What this task involves
Your copy must hold every line of the records word for word. It must hold no pictures.

*** Data provided ***

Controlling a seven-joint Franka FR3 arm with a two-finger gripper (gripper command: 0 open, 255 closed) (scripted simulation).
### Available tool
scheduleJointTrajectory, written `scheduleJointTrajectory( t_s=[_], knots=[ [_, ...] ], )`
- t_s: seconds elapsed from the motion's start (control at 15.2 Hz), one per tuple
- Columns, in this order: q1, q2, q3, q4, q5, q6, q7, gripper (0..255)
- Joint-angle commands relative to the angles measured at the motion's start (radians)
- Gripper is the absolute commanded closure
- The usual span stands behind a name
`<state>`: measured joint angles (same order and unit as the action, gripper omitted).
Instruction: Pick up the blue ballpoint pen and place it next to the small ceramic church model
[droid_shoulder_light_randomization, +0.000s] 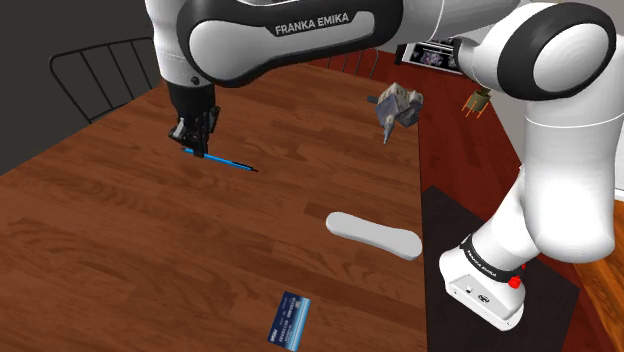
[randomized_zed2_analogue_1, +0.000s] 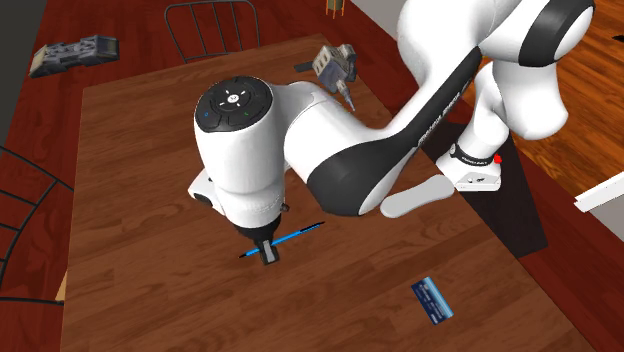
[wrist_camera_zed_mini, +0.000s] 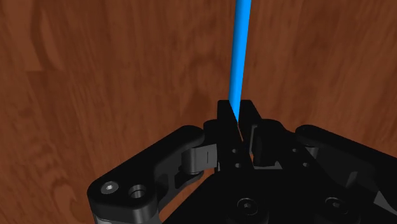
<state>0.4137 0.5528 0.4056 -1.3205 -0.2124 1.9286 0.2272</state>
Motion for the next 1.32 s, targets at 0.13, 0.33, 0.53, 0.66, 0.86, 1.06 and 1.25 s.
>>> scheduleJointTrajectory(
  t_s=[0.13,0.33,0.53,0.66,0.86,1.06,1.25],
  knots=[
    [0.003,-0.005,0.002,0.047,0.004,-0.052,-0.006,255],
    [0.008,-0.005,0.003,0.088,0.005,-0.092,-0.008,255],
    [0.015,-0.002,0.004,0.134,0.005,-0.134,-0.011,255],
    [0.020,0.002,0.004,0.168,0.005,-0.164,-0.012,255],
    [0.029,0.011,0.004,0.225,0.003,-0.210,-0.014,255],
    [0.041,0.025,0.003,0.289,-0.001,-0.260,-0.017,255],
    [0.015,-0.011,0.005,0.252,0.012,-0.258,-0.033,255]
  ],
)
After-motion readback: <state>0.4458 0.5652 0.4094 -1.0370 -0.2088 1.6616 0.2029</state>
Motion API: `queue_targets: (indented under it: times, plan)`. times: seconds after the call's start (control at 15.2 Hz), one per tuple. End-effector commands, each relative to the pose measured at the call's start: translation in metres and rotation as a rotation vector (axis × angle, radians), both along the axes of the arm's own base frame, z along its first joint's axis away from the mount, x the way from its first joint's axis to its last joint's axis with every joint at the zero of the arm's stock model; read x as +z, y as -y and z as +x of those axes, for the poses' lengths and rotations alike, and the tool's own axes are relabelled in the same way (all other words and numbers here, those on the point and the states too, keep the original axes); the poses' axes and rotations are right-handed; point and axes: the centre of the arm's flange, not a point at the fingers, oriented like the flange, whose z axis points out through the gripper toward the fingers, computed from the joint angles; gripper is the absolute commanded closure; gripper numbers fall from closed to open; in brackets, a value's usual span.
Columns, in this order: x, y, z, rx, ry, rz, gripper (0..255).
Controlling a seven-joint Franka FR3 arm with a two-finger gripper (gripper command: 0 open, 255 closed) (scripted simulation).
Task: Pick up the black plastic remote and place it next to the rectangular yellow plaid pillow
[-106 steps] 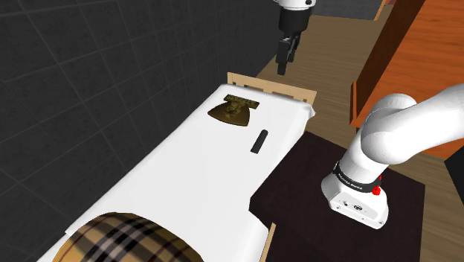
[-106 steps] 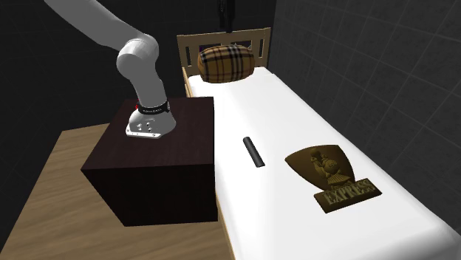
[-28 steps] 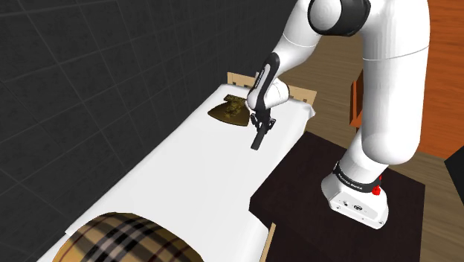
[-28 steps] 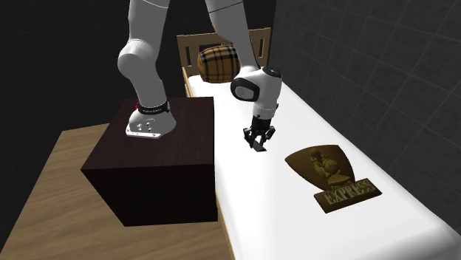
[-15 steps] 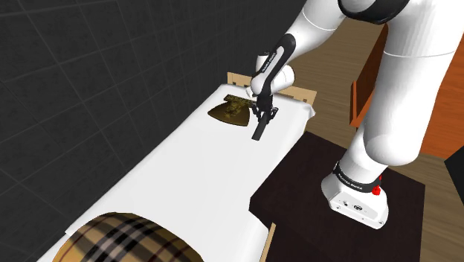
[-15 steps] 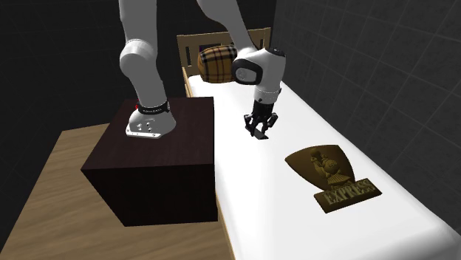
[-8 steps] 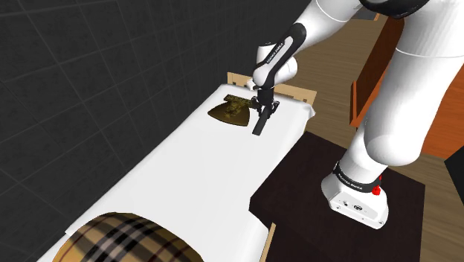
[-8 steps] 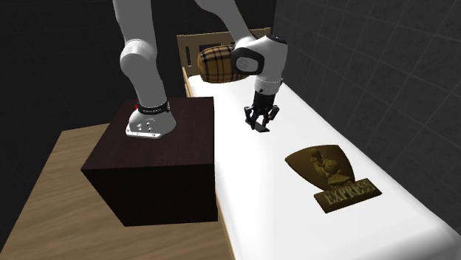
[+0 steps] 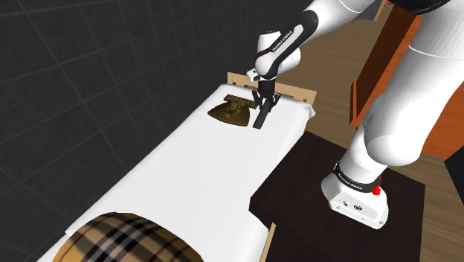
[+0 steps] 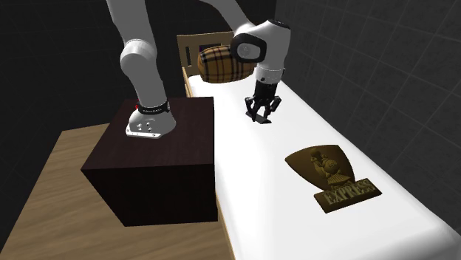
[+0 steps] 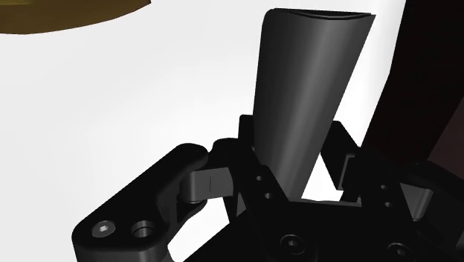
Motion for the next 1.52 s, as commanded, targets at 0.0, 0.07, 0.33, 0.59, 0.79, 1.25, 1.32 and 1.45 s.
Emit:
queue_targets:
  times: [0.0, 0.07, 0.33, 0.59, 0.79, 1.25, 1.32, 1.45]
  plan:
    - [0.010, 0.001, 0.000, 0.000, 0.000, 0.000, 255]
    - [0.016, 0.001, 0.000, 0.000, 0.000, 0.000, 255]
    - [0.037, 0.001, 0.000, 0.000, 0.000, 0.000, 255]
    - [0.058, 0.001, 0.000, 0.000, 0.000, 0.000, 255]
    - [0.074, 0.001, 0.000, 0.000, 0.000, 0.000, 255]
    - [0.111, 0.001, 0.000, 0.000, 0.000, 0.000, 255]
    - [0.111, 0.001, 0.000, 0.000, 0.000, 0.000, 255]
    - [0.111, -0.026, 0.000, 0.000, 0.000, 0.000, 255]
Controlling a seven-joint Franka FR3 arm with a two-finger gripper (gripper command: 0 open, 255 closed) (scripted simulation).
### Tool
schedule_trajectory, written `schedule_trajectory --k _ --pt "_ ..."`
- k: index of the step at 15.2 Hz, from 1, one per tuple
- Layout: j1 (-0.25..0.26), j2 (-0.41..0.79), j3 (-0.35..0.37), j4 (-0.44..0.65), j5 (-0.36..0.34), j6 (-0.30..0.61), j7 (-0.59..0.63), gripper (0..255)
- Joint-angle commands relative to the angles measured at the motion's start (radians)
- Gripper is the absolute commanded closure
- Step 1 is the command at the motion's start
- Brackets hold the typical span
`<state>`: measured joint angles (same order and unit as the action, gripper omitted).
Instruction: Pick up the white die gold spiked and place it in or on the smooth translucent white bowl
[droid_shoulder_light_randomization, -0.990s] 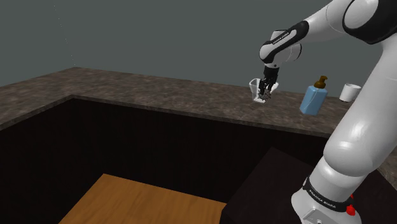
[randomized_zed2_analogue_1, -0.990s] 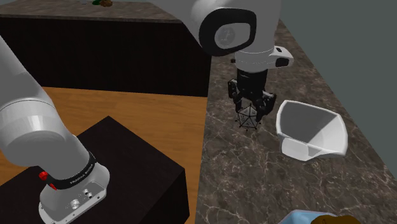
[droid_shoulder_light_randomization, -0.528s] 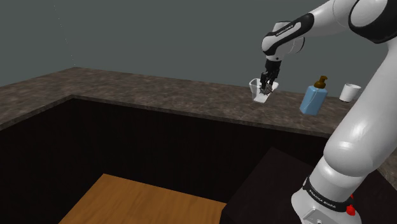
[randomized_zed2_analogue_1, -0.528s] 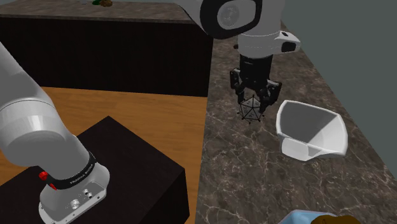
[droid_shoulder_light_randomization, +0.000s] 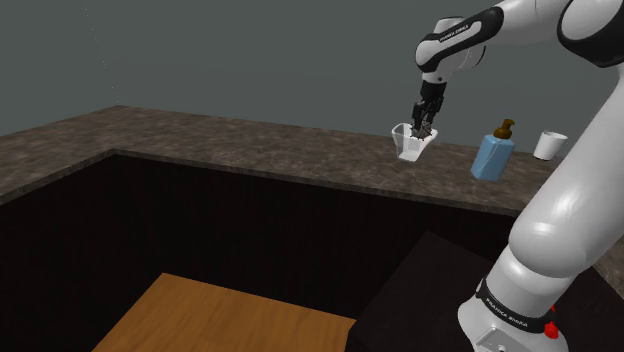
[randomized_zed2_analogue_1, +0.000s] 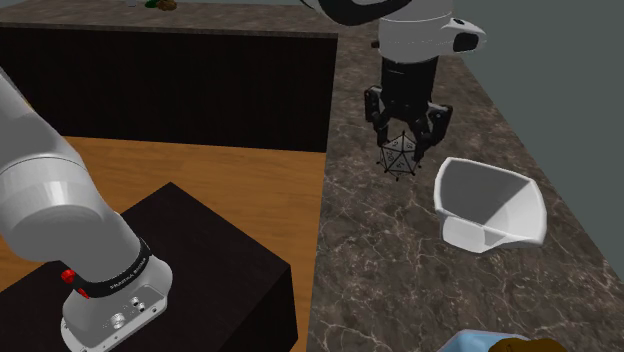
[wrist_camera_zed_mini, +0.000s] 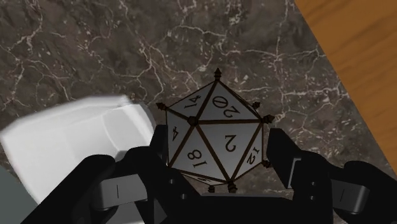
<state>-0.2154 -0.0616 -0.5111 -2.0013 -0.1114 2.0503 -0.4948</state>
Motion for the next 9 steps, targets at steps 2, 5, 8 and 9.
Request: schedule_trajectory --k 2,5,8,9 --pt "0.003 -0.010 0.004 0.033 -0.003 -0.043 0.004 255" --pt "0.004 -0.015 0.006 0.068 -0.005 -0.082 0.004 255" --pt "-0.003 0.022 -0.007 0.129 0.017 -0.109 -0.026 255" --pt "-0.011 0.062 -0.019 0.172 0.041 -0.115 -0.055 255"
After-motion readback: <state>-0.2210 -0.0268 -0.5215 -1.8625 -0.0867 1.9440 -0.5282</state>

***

Your solution
Controlling a seven-joint Franka FR3 arm with a two-finger gripper (gripper command: 0 open, 255 closed) (scripted simulation).
### Available tool
scheduleJointTrajectory, written `scheduleJointTrajectory( t_s=[_], knots=[ [_, ...] ], )`
- t_s: seconds elapsed from the motion's start (control at 15.2 Hz), one per tuple
- Columns, in this order: q1, q2, q3, q4, q5, q6, q7, gripper (0..255)
- Joint-angle commands relative to the angles measured at the motion's start (radians)
- Gripper is the absolute commanded closure
- The usual span stands behind a name
`<state>`: measured joint angles (same order and unit as the action, gripper omitted).
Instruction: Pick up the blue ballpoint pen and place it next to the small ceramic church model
[droid_shoulder_light_randomization, +0.000s] 
[randomized_zed2_analogue_1, +0.000s] 
[wrist_camera_zed_mini, +0.000s] 
<state>0.4137 0.5528 0.4056 -1.3205 -0.2124 1.9286 0.2272</state>
Motion for the next 1.32 s, targets at 0.13, 0.33, 0.53, 0.66, 0.86, 1.06 and 1.25 s.
>>> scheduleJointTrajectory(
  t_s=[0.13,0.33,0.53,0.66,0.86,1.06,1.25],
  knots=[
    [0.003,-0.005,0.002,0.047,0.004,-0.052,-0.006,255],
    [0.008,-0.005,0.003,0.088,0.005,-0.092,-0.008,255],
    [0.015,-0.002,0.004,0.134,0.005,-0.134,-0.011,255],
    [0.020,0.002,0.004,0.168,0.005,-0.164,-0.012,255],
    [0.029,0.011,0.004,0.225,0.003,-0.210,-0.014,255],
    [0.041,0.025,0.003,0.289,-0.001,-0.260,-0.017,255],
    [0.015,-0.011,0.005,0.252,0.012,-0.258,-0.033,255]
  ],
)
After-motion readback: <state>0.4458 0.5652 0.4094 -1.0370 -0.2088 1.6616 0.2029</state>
Motion API: `queue_targets: (indented under it: times, plan)`. times: seconds after the call's start (control at 15.2 Hz), one per tuple. End-effector commands, each relative to the pose measured at the call's start: translation in metres and rotation as a rotation vector (axis × angle, radians), both along the axes of the arm's own base frame, z along its first joint's axis away from the mount, x the way from its first joint's axis to its last joint's axis with every joint at the zero of the arm's stock model; read x as +z, y as -y and z as +x of those axes, for the poses' lengths and rotations alike, and the tool's own axes are relabelled in the same way (all other words and numbers here, those on the point and the states too, keep the original axes); the poses' axes and rotations are right-handed; point and axes: the centre of the arm's flange, not a point at the fingers, oriented like the flange, whose z axis points out through the gripper toward the fingers, computed from the joint angles; gripper is the absolute commanded closure; gripper numbers fall from closed to open; in brackets, a value's usual span.
Columns, in this order: x, y, z, rx, ry, rz, gripper (0..255).
Controlling a seven-joint Franka FR3 arm with a two-finger gripper (gripper command: 0 open, 255 closed) (scripted simulation).
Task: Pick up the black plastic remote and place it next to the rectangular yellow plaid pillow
[-106 steps] 
[-106 steps] 
[-28 steps] 
[-28 steps] 
[-15 steps] 
[-15 steps] 
[-8 steps] 
[-8 steps] 
[+0 steps] 
[+0 steps] 
[+0 steps] 
Motion for the next 1.52 s, as commanded, targets at 0.0, 0.07, 0.33, 0.59, 0.79, 1.25, 1.32 and 1.45 s.
Emit:
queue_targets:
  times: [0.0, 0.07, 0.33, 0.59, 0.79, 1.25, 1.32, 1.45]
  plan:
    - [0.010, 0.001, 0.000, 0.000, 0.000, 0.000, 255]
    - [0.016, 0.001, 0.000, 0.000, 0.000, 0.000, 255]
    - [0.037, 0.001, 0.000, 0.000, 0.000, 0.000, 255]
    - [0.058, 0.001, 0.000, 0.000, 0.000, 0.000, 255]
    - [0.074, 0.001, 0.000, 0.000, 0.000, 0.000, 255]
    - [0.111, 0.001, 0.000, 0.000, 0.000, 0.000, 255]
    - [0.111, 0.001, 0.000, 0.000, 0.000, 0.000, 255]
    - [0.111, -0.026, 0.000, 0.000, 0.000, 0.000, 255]
Controlling a seven-joint Franka FR3 arm with a two-finger gripper (gripper command: 0 open, 255 closed) (scripted simulation).
### Tool
schedule_trajectory, written `schedule_trajectory --k _ --pt "_ ..."`
- k: index of the step at 15.2 Hz, from 1, one per tuple
- Layout: j1 (-0.25..0.26), j2 (-0.41..0.79), j3 (-0.35..0.37), j4 (-0.44..0.65), j5 (-0.36..0.34), j6 (-0.30..0.61), j7 (-0.59..0.63), gripper (0..255)
- Joint-angle commands relative to the angles measured at the motion's start (radians)
- Gripper is the absolute commanded closure
- Step 1 is the command at the motion's start
- Brackets hold the typical span
`<state>`: measured joint angles (same order and unit as the action, gripper omitted).
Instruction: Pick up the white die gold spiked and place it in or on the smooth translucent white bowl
[droid_shoulder_light_randomization, -0.990s] 
[randomized_zed2_analogue_1, -0.990s] 
[droid_shoulder_light_randomization, -0.528s] 
[randomized_zed2_analogue_1, -0.528s] 
[droid_shoulder_light_randomization, +0.000s] 
[randomized_zed2_analogue_1, +0.000s] 
[wrist_camera_zed_mini, +0.000s] 
<state>-0.2154 -0.0616 -0.5111 -2.0013 -0.1114 2.0503 -0.4948</state>
Motion for the next 9 steps, targets at steps 2, 5, 8 and 9.
Request: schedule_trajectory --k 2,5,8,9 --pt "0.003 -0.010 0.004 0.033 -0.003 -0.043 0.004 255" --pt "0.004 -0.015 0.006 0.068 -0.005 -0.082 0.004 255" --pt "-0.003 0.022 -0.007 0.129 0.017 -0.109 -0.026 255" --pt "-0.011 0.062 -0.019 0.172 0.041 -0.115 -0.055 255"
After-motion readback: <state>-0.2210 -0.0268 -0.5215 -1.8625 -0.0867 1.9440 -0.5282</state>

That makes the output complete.